The gap existing between nursing theory and nursing practice is largely as a result of the fact that most theories are developed my academicians in academic settings which are far removed from the direct nursing care that uses the theory at a patient’s bedside (Polit & Hungler, 1998). The practice of nursing is a science that blends the knowledge of nursing theories into practical aspects of care giving. Nursing research works to inform the practice of nursing and the available nursing knowledge most of which is borrowed from numerous other disciplines by the research (Burns & Grove, 2001).
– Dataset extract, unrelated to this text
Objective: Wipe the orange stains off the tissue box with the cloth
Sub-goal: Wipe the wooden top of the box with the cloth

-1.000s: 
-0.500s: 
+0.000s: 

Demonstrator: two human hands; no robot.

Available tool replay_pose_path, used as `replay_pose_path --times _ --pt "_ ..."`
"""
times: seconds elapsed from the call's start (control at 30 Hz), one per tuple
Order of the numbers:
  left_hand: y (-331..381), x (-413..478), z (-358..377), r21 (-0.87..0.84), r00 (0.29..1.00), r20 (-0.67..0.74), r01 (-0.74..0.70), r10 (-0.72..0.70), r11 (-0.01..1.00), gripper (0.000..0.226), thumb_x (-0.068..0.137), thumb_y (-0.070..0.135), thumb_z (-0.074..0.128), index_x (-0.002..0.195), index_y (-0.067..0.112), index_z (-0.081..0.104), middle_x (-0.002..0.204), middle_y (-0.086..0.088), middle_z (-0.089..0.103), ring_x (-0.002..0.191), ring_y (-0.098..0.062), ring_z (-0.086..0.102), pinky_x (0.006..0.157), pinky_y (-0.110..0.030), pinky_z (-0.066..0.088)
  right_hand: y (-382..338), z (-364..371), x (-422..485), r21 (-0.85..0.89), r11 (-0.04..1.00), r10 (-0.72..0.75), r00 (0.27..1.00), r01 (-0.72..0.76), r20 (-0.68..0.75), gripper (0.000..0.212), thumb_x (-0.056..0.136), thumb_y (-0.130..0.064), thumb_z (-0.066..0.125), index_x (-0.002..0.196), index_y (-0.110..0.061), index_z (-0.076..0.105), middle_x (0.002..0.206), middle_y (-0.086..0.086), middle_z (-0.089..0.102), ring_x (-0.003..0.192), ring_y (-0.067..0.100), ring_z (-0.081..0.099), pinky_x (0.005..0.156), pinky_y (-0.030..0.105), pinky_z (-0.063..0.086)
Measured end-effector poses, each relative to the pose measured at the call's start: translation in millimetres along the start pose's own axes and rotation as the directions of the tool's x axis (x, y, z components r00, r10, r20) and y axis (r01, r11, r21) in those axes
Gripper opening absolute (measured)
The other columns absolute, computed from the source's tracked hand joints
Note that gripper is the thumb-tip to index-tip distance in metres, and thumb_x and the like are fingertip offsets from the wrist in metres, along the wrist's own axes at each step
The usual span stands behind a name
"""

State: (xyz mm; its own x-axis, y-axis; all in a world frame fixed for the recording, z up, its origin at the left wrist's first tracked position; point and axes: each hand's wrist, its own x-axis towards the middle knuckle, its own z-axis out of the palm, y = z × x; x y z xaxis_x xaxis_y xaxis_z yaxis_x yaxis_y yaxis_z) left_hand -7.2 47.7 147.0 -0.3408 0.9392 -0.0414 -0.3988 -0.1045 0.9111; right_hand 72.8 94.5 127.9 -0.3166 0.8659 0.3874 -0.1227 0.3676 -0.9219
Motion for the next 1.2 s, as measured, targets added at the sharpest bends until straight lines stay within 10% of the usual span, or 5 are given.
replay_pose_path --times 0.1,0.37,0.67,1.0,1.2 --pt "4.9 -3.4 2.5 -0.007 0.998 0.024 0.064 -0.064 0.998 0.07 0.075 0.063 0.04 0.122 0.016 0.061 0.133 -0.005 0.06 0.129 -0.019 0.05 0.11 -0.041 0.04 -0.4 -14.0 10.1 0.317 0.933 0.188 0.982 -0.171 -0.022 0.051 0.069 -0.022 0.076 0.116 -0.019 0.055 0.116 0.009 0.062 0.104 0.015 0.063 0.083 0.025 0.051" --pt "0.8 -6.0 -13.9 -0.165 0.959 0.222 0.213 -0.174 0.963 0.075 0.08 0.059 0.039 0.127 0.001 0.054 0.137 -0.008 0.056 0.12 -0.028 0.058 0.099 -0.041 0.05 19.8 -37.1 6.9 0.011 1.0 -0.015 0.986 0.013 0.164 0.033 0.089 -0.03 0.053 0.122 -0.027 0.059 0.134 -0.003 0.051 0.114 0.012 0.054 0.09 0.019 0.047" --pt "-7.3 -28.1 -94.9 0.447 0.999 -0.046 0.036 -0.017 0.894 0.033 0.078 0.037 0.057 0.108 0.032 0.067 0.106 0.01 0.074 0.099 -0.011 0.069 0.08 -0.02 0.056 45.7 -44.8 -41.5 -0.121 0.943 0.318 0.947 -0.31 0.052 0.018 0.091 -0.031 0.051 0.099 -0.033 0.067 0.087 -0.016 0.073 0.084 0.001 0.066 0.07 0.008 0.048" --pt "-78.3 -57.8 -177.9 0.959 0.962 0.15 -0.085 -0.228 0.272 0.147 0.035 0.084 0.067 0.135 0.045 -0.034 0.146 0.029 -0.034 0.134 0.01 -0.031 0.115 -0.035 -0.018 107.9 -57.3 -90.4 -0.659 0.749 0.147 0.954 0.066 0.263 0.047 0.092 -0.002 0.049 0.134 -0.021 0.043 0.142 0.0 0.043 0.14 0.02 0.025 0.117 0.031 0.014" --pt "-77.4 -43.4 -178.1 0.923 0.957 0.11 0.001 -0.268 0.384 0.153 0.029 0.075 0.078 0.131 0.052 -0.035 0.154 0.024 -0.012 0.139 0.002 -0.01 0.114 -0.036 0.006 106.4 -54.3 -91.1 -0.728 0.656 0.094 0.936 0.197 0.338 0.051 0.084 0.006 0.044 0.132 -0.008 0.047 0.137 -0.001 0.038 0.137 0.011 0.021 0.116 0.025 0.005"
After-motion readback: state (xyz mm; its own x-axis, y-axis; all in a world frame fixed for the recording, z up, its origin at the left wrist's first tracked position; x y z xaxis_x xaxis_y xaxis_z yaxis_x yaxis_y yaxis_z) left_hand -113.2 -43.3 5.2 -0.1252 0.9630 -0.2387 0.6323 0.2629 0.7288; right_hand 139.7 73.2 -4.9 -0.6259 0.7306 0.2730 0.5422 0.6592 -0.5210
For instance, it is nursing research that borrowed psychology concepts into the concept of nursing thorough formulation of theories (Newman, Sime & Corcoran-Perry, 1991).

As such, nursing research is the practice of gathering relevant knowledge and coding it into theories that nurses can use in their actual practice (Burns & Grove, 2001). Nursing research is further conducted based on the theories already accumulated with the aim of enhancing their knowledge base, rectifying their errors, amending their short comings and or refuting their suppositions (Miller, 2006). According to the International Council of Nurses, nursing encompasses the autonomous and largely collaborative care of persons with diverse ages, families and communities both who are sick and those who are well with an aim to promote health, prevent illness and provide care for the ill, injured, disabled or dying people (Burns & Grove, 2001).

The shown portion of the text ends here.